How does dehydration decreases blood pressure? Also, when dehydrating, does it activate both "osmotic" and "blood volume" control?
Blood pressure depends on the total volume of fluid in the organism. As total fluid volume drops (as in dehydration), blood pressure also decreases. The actual mechanics are a little bit subtler. There are two "fluid compartments" inside each organism: a blood compartment which consists of all the fluid in circulation (but not the blood cells or dissolved molecules also in the blood) and a lymphatic compartment which is pretty much everything else. (O.K., it's not everything else because a third compartment would be all the individual water molecules inside cells, but because cells don't change their volumes much it's almost invariably ignored). The total volume of both fluid compartments depends on Starling's law - I leave it to you to Wiki that - which relates volume to pressure, which in turn depends on ion concentrations and osmotic gradients between the compartments. In dehydration, fluid volume loss is typically from the lymphatic/tissue compartment. (A counter example would be fluid loss through bleeding in which case the loss is plainly from the blood compartment, but that's something of a special case so we'll leave it alone). As the fluid pressure in the tissue declines, fluid leaves the blood compartment to compensate for the loss. So total blood volume decreases. And as blood volume decreases - losing fluid but not cells or dissolved molecules - the concentration of those cells and dissolved molecules becomes higher. The way clinicians diagnose dehydration is by taking a blood sample and checking the relative concentrations of those formed elements and ions.
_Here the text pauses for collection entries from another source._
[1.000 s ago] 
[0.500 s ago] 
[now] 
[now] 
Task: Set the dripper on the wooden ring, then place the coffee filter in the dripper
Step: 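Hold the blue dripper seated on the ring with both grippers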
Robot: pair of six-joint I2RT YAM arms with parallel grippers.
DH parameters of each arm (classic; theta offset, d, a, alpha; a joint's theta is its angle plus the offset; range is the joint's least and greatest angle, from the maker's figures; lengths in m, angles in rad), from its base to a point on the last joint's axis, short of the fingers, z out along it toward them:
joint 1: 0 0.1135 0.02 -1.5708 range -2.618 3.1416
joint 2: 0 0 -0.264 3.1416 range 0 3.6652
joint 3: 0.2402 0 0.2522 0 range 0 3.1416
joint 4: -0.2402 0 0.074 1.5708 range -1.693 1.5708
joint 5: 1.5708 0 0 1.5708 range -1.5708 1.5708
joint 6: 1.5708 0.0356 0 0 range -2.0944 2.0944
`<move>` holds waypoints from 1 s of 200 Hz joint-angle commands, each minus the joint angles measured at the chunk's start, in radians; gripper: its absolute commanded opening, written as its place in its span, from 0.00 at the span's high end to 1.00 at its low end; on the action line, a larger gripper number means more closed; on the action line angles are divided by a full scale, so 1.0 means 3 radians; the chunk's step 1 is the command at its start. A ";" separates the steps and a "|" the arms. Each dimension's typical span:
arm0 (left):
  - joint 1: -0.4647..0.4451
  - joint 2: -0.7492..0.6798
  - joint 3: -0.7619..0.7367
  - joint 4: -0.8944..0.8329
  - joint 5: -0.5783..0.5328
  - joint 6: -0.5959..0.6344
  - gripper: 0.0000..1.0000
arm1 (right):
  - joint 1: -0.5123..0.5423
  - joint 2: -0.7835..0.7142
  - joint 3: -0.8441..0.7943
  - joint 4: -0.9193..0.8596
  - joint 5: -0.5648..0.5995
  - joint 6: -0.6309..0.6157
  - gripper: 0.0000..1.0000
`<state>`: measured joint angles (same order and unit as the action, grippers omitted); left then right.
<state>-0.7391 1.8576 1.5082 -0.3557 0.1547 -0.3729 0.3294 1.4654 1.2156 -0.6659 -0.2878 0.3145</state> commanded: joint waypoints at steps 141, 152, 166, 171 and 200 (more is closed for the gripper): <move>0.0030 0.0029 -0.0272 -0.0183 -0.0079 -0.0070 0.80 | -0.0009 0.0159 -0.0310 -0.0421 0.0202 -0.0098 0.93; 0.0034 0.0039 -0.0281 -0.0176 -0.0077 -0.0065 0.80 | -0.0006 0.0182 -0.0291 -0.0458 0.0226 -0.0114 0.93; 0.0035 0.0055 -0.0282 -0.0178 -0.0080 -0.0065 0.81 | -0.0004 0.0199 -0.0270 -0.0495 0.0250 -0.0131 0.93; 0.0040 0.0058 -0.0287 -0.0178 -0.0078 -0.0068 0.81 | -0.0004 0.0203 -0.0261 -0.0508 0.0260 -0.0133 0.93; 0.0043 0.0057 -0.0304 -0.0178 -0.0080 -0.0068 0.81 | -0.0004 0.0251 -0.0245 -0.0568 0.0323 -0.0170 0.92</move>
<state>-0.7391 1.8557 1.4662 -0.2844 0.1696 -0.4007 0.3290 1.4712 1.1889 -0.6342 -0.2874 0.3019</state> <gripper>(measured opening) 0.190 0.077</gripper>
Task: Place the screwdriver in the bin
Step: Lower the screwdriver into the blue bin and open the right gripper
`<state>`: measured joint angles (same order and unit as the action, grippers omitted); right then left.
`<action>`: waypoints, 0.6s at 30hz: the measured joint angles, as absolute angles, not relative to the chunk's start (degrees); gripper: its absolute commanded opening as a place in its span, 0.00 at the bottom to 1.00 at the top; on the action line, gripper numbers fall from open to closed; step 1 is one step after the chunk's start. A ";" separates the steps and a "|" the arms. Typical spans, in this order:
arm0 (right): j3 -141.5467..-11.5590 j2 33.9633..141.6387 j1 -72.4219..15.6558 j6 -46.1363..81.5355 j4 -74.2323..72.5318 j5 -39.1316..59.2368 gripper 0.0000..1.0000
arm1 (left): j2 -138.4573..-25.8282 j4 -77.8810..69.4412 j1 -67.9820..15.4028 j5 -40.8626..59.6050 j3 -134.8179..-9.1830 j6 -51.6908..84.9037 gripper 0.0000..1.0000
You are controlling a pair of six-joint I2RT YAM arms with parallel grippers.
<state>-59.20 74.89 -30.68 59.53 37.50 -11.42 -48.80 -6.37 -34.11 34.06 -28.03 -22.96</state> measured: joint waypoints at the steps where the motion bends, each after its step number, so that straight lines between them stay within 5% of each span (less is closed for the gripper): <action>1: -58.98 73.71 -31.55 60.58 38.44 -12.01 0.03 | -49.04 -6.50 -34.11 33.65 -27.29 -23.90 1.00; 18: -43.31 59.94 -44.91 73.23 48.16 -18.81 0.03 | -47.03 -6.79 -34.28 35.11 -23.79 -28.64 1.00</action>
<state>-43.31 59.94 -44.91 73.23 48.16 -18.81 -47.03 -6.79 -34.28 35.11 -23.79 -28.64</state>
Thank you blues!! Your answer is always very good!!
You're welcome. I'm glad they're helpful!
blues, i have one questio When dehydrating , means low water intake = high osmotic pressure -> releases ADH -> reabsorbs water and also low water intake = blood pressure decrease = release aldosterone -> Nacl and water are reabsorbed so...does it mean that both NaCl and water are being reabsorbed?? then what will be in the urine then.. thanks again!
Look at the details, not just the overall picture. Neither are totally reabsorbed. The overall rate of water re-absorption is higher than the rate of the other ions and chemicals. So what you get are a relatively high concentration of dissolved materials in a relatively low volume of fluid.